Respondent has never used, nor even made preparation to use, the domain name in connection with any bona fide offering of goods and services, nor has it made a legitimate non-commercial or fair use of the contested domain name. 


Respondent’s commercial use of the domain name in the manner described does not give rise to any bona fide rights or interests in the domain name for Respondent.


In light of the substantial and widespread fame and notoriety of the AUTOZONE mark, it is inconceivable that Respondent could have registered the disputed domain name without knowledge of AutoZone’s rights in its mark.


Such use of the domain name by Respondent constitutes bad faith registration and use of the AUTOZONE mark to attract users to a web site for the profit of Respondent in violation of ICANN Policy.


B. Respondent

Respondent has responded to the Complaint herein by e-mail message dated May 4, 2009, which recites in pertinent part as follows – “I do not wish to contest against the Complainant, and [I] surrender the domains [sic] to the TM holder.”



Paragraph 4(a) of the Policy requires that, in the ordinary course, Complainant must prove each of the following elements in order to obtain from a Panel an order that a domain name be transferred:


i.         the domain name registered by Respondent is identical or confusingly similar to a trademark or service mark in which Complainant has rights;

ii.       Respondent has no rights or legitimate interests in respect of the domain name; and

iii.      the domain name has been registered and is being used by Respondent in bad faith.


Notwithstanding the foregoing, Paragraph 15(a) of the Rules for Uniform Domain Name Dispute Resolution Policy (the “Rules”) instructs this Panel to “decide a complaint on the basis of the statements and documents submitted in accordance with the Policy, these Rules and any rules and principles of law that it deems applicable.”


Further, Policy ¶ 3(a) provides for the transfer of a domain name registration upon the written instructions of the parties to a UDRP proceeding without the need for otherwise required findings and conclusions .  See Malev Hungarian Airlines, Ltd. v. Vertical Axis Inc., FA 212653 (Nat. Arb. Forum Jan. 13, 2004; see also Disney Enter., Inc. v. Morales, FA 475191 (Nat. Arb. Forum Jun. 24, 2005)). 

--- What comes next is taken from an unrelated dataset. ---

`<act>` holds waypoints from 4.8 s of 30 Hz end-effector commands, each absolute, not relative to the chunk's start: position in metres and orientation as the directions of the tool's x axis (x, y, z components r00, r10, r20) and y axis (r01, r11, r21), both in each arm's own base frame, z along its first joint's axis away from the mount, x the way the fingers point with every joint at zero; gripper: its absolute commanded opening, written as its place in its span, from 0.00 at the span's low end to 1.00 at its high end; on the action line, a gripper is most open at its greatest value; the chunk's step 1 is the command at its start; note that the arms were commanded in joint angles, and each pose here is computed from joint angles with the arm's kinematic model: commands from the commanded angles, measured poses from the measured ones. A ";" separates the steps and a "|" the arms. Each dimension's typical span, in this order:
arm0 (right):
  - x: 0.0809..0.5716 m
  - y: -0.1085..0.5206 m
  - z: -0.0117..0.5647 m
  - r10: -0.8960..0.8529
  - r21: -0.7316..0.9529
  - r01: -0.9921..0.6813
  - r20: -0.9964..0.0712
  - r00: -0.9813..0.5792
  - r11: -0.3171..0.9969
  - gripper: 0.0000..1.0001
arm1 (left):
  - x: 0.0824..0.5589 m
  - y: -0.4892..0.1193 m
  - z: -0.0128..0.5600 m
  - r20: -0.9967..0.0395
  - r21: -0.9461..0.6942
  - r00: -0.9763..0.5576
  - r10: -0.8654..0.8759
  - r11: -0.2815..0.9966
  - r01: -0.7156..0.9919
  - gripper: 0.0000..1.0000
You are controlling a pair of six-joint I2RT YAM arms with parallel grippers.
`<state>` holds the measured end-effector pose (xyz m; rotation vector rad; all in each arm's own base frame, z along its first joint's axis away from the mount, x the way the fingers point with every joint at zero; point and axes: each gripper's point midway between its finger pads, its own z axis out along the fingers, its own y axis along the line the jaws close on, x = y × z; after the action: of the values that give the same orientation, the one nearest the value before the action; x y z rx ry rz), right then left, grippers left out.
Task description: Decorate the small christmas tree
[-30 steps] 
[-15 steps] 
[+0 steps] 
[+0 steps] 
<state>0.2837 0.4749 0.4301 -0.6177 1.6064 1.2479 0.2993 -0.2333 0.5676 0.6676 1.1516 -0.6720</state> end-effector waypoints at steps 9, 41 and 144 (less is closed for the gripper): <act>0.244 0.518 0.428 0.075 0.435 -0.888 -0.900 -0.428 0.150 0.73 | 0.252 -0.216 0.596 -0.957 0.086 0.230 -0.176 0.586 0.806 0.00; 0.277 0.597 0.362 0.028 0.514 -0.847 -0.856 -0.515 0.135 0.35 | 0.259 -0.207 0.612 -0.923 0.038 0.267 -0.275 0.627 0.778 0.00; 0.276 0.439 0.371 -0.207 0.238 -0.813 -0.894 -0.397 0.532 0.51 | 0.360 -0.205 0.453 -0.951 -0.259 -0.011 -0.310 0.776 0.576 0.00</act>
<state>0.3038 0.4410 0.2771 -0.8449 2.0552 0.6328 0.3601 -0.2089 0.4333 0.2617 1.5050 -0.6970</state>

Respondent’s Response does not contest the material allegations of the Complaint, and, in particular, it does not contest Complainant’s request that the disputed domain name be transferred to Complainant. Thus the parties have effectively agreed in writing to a transfer of the subject domain name from Respondent to Complainant without the need for further proceedings.


Accordingly, it is Ordered that the <> domain name be forthwith TRANSFERRED from Respondent to Complainant.